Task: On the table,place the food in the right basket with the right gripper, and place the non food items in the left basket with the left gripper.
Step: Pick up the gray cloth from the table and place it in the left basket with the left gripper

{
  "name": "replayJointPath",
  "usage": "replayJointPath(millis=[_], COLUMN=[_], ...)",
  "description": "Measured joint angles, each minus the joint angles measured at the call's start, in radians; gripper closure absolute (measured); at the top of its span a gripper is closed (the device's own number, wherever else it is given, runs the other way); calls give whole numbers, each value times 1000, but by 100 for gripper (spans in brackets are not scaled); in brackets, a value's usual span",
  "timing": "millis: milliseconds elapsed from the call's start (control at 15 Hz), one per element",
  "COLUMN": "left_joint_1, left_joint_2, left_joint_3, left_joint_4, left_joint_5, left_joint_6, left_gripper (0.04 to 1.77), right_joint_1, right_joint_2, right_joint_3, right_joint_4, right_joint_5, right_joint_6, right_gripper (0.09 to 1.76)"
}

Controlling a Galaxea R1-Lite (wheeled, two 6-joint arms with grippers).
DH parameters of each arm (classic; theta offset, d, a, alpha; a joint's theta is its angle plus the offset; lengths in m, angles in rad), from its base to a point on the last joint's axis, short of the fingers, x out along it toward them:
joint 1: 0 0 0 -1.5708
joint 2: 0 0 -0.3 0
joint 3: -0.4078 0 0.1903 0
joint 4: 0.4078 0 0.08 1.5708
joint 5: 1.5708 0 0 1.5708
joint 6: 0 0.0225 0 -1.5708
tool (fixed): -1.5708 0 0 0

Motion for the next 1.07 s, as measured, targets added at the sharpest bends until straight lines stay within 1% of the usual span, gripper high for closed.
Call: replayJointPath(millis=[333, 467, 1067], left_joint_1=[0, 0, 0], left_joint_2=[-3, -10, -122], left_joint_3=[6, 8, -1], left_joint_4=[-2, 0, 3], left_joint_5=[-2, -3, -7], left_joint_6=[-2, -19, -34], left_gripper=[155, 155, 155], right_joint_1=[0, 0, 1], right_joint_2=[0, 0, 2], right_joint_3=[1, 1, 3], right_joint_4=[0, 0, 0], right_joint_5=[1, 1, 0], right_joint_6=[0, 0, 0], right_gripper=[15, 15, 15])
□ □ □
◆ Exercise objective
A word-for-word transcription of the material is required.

◆ Solution for this problem
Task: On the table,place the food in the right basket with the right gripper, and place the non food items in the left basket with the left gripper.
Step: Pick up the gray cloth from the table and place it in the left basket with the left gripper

{
  "name": "replayJointPath",
  "usage": "replayJointPath(millis=[_], COLUMN=[_], ...)",
  "description": "Measured joint angles, each minus the joint angles measured at the call's start, in radians; gripper closure absolute (measured); at the top of its span a gripper is closed (the device's own number, wherever else it is given, runs the other way); calls give whole numbers, each value times 1000, but by 100 for gripper (spans in brackets are not scaled); in brackets, a value's usual span",
  "timing": "millis: milliseconds elapsed from the call's start (control at 15 Hz), one per element",
  "COLUMN": "left_joint_1, left_joint_2, left_joint_3, left_joint_4, left_joint_5, left_joint_6, left_gripper (0.04 to 1.77), right_joint_1, right_joint_2, right_joint_3, right_joint_4, right_joint_5, right_joint_6, right_gripper (0.09 to 1.76)"
}

Controlling a Galaxea R1-Lite (wheeled, two 6-joint arms with grippers).
DH parameters of each arm (classic; theta offset, d, a, alpha; a joint's theta is its angle plus the offset; lengths in m, angles in rad), from its base to a point on the last joint's axis, short of the fingers, x out along it toward them:
joint 1: 0 0 0 -1.5708
joint 2: 0 0 -0.3 0
joint 3: -0.4078 0 0.1903 0
joint 4: 0.4078 0 0.08 1.5708
joint 5: 1.5708 0 0 1.5708
joint 6: 0 0.0225 0 -1.5708
tool (fixed): -1.5708 0 0 0

Motion for the next 1.07 s, as measured, targets added at the sharpest bends until straight lines stay within 1% of the usual span, gripper high for closed.
Call: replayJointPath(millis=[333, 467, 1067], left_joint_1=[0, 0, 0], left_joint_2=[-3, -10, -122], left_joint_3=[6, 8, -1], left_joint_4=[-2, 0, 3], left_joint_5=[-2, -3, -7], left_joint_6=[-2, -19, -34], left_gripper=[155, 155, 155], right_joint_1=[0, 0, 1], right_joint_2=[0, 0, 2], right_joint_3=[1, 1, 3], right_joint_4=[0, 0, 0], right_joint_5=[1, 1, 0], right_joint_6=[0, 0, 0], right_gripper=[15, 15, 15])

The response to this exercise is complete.